An important part of running a successful bar or restaurant business is making sure you have the right insurance in place to protect against theft, damages, liability and other risks.
While there are many insurance types out there, some of the most common types of insurance to protect your bar and restaurant include: property insurance, general liability insurance, liquor liability insurance and business owner’s policy (BOP).
Let’s take a closer look at each one to better understand how bar and restaurant insurance works.
You need liability insurance in case someone gets hurt on your property or eats something they’re allergic to. If a customer slips on your bar’s slick tile floor, she may sue you for injuries if you don’t have general liability coverage.
General liability protects you from lawsuits as well as helps cover business interruption—for example, if you have to shut down for a few days after getting sued by someone.
Restaurant insurance for General Liability also covers loss or damage of business property (furniture, fixtures), employee injuries and work-related accidents, advertising injury or error, food spoilage due to power failure (if there is no generator).
It does not include medical payments coverage which covers employee medical bills if they are injured at work and it does not cover legal costs should one be sued.
If you own a bar or restaurant, chances are you’ve had a worker file a workers’ compensation claim in your place of business. Workman’s comp is an insurance policy that any business can buy to protect them from personal injury claims brought on by their employees.
The level of coverage needed depends on how many employees you have, but general guidelines say that if you have five or more staff members on your payroll at one time, then it’s worth looking into. Talk with an insurance agent today about ways in which bar and restaurant insurance can help your business protect itself from liability claims in California.
Property Damage Liability
In addition to protecting your assets, you’ll want a policy that covers property damage from things like fires, floods or broken beer mugs.
Property damage liability insurance is a type of liability coverage which protects against bodily injury and property damage caused by an insured person’s negligence on someone else’s property.
Typical insurance policies provide $1 million in property damage liability coverage for premises owned by an insured person. Check with your agent about how much coverage is right for you.

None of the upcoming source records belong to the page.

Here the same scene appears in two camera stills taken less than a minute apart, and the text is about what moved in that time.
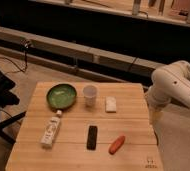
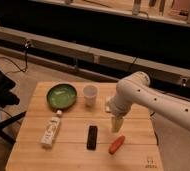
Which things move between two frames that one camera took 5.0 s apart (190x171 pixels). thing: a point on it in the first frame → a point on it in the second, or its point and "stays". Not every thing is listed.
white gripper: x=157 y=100 → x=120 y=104
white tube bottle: x=47 y=138 stays
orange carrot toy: x=116 y=145 stays
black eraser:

Liquor Liability Insurance
If you’re hosting an event with any kind of alcohol, it’s critical that you have liquor liability insurance. Liquor liability insurance can protect your business from a variety of accidents, lawsuits or injuries—even when there has been no negligence on your part.
Typically a low-cost investment, liquor liability insurance is definitely worth its weight in gold (if not more). After all, nobody wants to risk losing their life savings because they failed to plan for one simple scenario.
Buying a new delivery vehicle? That’s great! But keep in mind that it may not have all of your business’s needs covered. Make sure you choose a plan that covers theft, damage, personal injury, business property damages and weather-related events for every vehicle on your lot.
Restaurant insurance also has commercial liability coverage; having third party cover can help save your company from potential lawsuits should a customer have an accident on your premises or slip over spilled drink you served him.
Bar and restaurant insurance is a good option for bars or restaurants with a moderate volume. Umbrella coverage can be paired with property, liquor liability, and general liability policies, extending your coverage further in case anything should happen.
An umbrella policy provides added protection from losses that may fall outside your regular insurance scope—the insurance covers claims related to libel, slander, copyright infringement, products liability, premises liability etc. for an additional cost (around $1-2 per thousand dollars of insurance).
The policy does not cover fraud or other intentional wrongs committed by your business—there’s a line on each form defining what is covered and what is not.
Crime and Fire Insurance
As a restaurant owner, you’re responsible for more than just cooking—you’re also responsible for keeping your business safe. Depending on your city and state, you might need two types of insurance to protect your bar or restaurant: crime insurance and fire insurance.
Crime insurance covers damage done by third parties like vandals, thieves, robbers, or gangs. This type of insurance is particularly important if you run a bar that serves alcohol; some states require bars to have crime insurance in order to serve alcohol.
Fire insurance covers fire-related damages caused by your own negligence or faulty equipment. Even if you don’t serve alcohol, it’s still smart to invest in fire insurance; fires can be hard to predict and can quickly destroy your business.
Bar and restaurant insurance covers a wide range of things, including theft, liability, liquor laws, and employee misdeeds. The right insurance can provide security and peace of mind for both business owners and their customers. As always, make sure you shop around before committing to any bar or restaurant insurance. We hope you’ve found these thoughts on bar insurance helpful! Happy reading!